**Source records:**
________________________________________

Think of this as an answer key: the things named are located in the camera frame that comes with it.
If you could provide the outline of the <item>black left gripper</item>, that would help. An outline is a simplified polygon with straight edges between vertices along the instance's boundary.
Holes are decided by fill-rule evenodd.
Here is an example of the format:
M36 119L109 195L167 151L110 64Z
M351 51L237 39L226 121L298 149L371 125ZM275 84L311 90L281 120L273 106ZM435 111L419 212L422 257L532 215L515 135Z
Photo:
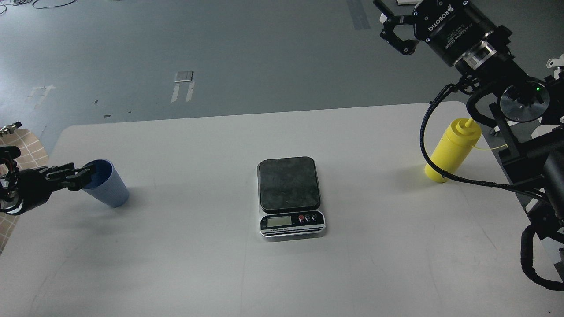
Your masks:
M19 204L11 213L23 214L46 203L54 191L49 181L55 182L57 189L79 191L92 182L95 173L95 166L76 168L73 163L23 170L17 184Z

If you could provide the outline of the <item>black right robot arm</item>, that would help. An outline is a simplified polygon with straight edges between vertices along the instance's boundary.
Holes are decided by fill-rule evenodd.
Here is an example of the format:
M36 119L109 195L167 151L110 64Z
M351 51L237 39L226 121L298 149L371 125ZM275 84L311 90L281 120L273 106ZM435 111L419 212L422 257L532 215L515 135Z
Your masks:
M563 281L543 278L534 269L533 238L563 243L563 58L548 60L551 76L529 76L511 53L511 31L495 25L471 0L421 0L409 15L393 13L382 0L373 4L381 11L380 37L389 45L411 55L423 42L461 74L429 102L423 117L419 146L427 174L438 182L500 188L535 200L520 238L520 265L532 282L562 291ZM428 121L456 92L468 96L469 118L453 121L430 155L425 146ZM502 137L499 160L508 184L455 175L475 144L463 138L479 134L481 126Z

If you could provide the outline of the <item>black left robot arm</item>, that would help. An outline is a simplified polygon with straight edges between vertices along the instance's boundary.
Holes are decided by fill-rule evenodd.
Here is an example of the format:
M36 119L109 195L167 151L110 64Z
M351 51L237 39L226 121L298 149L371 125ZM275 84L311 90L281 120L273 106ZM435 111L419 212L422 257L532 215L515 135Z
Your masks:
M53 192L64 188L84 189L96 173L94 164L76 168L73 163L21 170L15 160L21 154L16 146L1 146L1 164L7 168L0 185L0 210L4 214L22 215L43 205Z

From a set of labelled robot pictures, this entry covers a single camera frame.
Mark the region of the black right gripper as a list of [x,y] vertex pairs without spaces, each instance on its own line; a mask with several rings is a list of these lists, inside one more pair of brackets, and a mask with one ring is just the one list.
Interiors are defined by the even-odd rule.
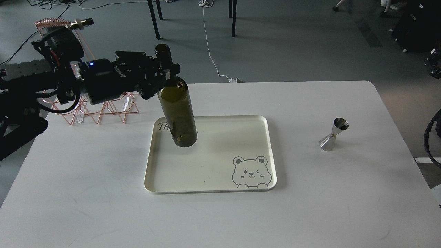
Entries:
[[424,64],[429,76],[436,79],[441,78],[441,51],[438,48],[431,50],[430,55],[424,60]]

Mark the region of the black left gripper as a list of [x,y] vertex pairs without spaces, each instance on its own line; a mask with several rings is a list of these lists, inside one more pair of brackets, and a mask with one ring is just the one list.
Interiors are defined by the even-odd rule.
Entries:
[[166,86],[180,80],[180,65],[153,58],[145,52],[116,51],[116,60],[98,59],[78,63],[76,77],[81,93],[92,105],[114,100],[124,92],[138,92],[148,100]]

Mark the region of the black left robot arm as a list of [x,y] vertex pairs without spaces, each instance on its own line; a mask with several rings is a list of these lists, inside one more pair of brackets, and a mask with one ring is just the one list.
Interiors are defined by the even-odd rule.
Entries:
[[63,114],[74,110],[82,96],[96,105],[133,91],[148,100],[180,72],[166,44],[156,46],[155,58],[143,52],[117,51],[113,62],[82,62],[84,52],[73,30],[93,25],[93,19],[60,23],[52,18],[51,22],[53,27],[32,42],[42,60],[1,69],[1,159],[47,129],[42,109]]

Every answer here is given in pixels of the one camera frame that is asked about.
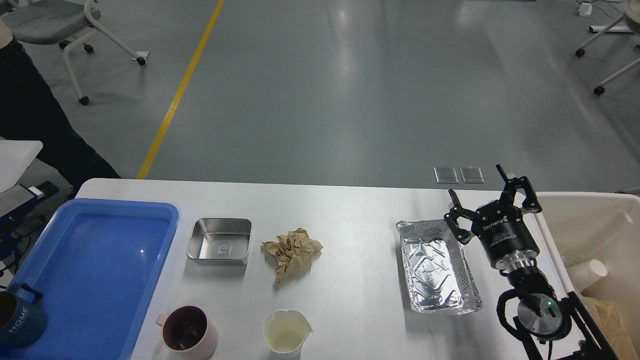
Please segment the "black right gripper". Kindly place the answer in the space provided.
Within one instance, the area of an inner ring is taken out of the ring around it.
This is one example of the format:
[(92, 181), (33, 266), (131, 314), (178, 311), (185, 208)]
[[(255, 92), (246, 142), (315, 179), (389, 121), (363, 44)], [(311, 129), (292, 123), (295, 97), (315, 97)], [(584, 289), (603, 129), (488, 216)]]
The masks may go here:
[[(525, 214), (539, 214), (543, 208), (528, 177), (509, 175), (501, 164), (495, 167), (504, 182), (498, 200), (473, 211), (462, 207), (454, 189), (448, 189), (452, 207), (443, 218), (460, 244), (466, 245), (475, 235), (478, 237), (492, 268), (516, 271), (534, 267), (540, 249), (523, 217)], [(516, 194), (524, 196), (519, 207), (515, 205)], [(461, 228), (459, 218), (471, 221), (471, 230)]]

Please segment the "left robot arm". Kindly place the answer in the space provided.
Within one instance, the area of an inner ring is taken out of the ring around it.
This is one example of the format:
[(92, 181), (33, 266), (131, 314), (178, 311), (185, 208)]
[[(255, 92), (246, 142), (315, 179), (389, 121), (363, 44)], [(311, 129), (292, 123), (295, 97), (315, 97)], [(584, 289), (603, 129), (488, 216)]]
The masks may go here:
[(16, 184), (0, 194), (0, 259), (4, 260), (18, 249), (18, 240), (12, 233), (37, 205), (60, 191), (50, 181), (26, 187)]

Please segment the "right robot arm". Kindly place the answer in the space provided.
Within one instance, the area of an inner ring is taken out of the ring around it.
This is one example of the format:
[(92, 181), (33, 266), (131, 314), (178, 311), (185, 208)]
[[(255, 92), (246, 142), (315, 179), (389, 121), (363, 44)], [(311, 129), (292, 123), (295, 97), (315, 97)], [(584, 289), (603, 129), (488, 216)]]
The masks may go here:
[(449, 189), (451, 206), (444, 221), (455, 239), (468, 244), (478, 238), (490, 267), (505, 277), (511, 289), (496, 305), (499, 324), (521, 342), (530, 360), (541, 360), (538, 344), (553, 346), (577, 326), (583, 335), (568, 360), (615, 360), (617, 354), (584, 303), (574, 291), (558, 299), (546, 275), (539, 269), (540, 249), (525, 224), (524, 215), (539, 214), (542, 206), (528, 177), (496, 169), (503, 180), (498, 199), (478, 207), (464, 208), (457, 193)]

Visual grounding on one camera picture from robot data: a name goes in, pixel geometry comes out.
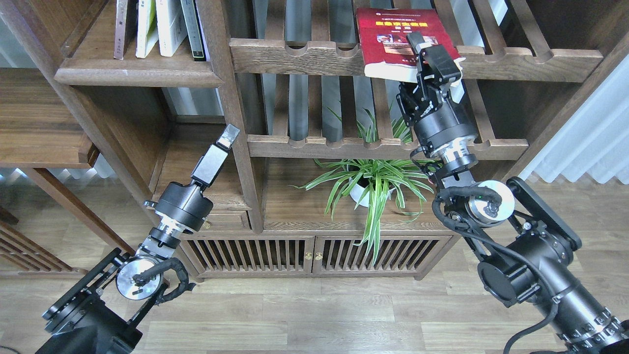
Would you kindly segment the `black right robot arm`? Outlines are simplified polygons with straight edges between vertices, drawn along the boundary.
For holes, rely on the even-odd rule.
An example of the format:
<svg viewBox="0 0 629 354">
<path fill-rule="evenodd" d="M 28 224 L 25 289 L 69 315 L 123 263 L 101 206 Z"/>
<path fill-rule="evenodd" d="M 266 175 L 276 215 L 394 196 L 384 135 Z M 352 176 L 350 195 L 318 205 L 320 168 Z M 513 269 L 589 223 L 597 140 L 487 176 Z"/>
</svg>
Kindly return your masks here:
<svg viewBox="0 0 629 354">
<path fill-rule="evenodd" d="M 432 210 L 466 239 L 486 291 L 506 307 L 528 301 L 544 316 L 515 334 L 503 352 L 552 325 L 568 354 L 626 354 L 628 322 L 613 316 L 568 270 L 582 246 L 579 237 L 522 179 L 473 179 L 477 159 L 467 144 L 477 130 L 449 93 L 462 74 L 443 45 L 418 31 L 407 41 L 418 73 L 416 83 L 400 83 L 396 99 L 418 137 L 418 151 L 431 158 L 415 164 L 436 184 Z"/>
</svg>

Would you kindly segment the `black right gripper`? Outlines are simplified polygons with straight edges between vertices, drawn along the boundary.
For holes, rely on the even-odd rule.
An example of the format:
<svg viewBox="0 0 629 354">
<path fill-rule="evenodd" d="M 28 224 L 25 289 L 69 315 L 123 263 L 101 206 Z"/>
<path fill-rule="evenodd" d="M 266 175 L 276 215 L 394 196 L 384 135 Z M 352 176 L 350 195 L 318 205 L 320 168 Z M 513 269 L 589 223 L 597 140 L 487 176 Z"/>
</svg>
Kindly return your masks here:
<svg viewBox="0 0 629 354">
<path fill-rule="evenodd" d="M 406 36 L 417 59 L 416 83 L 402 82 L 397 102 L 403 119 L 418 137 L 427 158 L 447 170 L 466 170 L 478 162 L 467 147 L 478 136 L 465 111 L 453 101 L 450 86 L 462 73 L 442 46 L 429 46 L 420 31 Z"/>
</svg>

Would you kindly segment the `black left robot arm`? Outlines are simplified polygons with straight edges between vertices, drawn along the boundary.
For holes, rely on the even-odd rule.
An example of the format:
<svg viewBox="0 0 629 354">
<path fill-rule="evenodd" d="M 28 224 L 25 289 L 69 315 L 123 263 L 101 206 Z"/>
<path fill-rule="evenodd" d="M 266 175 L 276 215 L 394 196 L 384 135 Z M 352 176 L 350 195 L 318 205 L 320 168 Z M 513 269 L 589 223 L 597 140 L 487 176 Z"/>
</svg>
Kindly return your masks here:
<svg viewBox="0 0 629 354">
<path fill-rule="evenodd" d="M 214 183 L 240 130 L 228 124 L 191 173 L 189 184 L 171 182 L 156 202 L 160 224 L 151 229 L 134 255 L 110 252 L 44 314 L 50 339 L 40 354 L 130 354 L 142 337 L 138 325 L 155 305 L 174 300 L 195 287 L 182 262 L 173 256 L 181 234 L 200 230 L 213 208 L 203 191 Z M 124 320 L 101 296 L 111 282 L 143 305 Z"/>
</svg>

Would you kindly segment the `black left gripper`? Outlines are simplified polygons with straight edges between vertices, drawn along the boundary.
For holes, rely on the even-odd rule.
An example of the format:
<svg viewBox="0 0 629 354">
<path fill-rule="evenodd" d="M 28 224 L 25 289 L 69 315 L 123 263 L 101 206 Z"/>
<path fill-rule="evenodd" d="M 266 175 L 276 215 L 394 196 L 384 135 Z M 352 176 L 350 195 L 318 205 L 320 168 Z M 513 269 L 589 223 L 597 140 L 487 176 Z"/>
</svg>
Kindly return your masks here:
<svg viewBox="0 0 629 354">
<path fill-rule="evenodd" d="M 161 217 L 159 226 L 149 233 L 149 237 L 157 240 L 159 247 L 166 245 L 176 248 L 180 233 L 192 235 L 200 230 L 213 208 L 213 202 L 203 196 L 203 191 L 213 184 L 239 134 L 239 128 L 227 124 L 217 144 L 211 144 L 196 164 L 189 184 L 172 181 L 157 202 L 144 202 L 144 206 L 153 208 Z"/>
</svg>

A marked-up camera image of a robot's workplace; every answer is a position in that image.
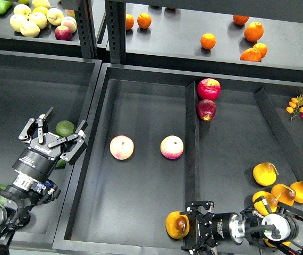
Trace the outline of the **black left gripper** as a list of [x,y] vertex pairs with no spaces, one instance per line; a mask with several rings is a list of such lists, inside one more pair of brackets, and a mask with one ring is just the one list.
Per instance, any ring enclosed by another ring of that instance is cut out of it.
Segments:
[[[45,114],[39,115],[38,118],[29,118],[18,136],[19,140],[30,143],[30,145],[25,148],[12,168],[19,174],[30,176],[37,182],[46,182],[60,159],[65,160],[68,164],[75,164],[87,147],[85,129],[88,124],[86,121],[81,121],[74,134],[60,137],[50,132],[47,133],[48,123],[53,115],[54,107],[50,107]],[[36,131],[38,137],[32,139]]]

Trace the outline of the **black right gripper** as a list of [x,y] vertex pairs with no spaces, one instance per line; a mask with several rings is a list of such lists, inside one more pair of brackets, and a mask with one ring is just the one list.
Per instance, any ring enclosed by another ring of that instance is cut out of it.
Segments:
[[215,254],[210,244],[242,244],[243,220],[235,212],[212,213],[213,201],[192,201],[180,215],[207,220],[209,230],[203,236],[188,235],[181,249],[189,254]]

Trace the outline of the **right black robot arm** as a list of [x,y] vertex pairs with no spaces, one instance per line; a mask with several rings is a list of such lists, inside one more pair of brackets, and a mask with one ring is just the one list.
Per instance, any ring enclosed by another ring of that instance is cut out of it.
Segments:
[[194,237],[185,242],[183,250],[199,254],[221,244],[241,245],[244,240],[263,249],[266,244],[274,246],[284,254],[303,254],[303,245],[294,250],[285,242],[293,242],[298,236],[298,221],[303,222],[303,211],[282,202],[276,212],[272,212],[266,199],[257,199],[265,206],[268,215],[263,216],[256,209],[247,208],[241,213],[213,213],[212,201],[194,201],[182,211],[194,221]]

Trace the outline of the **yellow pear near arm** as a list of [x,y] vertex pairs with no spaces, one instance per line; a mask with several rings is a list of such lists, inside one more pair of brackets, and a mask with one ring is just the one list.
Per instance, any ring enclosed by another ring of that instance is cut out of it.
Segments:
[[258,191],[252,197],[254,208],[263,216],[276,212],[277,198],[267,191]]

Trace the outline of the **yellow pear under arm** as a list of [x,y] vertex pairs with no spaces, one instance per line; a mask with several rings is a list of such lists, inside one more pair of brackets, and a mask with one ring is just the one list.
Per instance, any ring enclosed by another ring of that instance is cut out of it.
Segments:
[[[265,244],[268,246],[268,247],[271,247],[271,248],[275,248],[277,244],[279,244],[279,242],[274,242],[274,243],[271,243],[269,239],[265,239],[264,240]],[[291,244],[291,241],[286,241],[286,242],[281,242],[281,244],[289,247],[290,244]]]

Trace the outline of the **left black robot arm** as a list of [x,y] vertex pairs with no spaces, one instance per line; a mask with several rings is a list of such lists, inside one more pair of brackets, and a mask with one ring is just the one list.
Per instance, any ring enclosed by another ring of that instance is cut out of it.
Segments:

________________________________________

Only the span from the line with "Trace the outline of the **left" through the final line of the records goes in the output, each line unchanged.

**Answer section:**
Trace the outline of the **left black robot arm** as a list of [x,y] vertex pairs with no spaces, one instance per line; a mask with several rings is a list of such lists, inside one more pair of brackets, and a mask with one ring is just the one list.
Per instance, any ring enclosed by another ring of that instance is cut out of it.
Segments:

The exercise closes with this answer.